Task prompt » Pull every line with "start" from the data.

───── Available data ─────

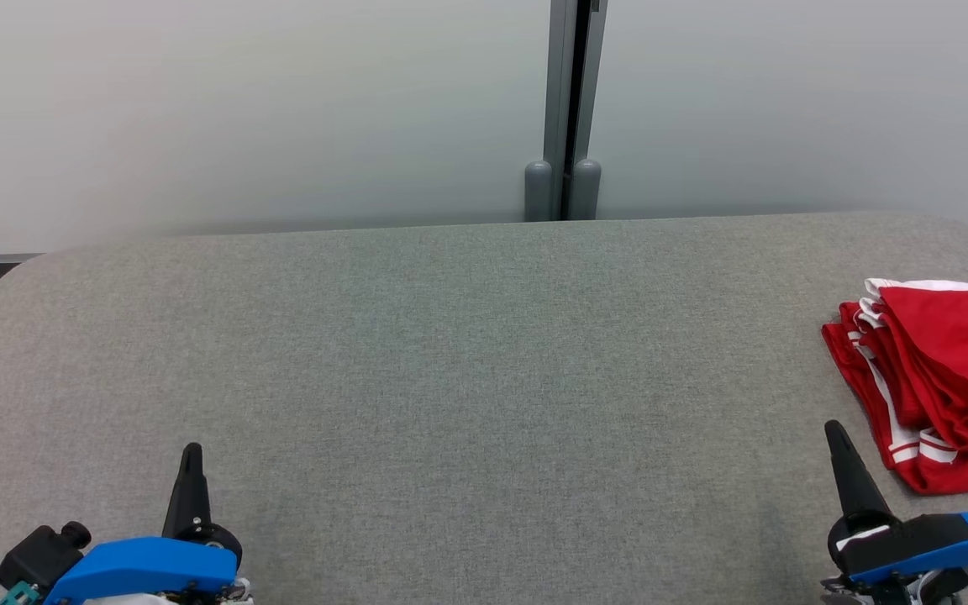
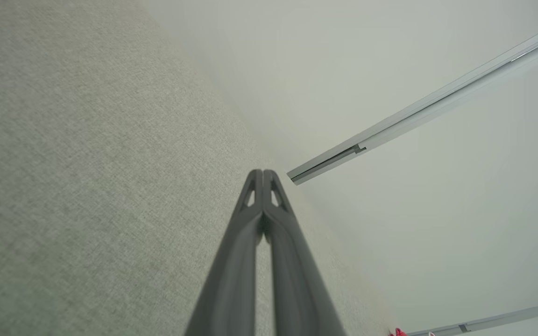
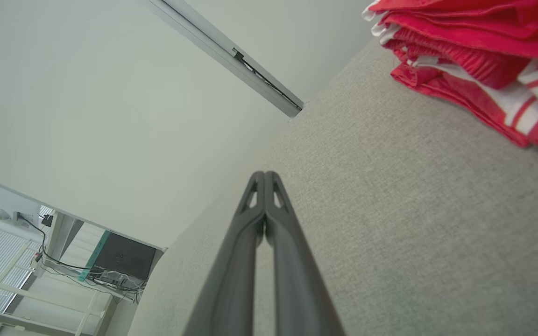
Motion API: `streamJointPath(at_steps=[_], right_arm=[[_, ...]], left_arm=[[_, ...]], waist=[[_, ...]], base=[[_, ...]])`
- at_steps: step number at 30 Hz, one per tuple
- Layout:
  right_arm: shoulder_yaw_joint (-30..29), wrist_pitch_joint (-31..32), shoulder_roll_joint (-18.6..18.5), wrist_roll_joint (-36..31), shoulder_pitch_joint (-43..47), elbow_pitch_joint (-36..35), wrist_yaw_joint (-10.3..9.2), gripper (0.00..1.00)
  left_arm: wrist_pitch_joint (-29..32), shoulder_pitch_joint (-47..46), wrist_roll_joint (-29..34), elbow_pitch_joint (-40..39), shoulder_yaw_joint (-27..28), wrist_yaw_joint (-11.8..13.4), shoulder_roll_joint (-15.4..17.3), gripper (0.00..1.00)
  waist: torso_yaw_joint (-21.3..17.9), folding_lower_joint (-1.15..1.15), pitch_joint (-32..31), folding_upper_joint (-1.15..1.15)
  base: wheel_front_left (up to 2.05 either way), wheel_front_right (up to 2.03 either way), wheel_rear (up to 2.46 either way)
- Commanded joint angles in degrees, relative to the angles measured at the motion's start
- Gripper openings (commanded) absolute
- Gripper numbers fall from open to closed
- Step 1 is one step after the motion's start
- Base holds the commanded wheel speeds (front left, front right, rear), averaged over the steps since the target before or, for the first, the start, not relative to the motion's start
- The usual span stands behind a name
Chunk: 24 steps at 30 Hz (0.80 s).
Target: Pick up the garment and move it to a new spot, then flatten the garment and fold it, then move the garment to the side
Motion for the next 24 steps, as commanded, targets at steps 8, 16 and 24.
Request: streamJointPath(at_steps=[8,16,24], right_arm=[[-0.39,0.72,0.16,5.67,-1.93,-0.4,0.0,0.0],[-0.56,1.33,0.33,10.52,-2.3,-0.23,0.01,0.0],[-0.71,1.89,0.48,15.03,-2.69,-0.08,0.01,0.0]], left_arm=[[1.54,-1.96,-5.07,-1.48,0.97,-0.31,0.02,0.0],[2.85,-2.19,-9.51,-2.08,1.61,-0.35,-0.15,0.0],[4.03,-2.5,-13.68,-2.63,2.17,-0.4,-0.31,0.0]], waist=[[0.02,-0.01,0.02,0.0],[0.03,-0.01,0.03,0.0],[0.05,-0.01,0.05,0.0]], base=[[0.0,0.0,0.0],[0.0,0.0,0.0],[0.0,0.0,0.0]])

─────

Problem solution »
- Commanded joint angles in degrees, relative to the angles measured at the motion's start
- Step 1 is one step after the motion's start
- Base holds the commanded wheel speeds (front left, front right, rear), averaged over the steps since the target before or, for the first, the start, not relative to the motion's start

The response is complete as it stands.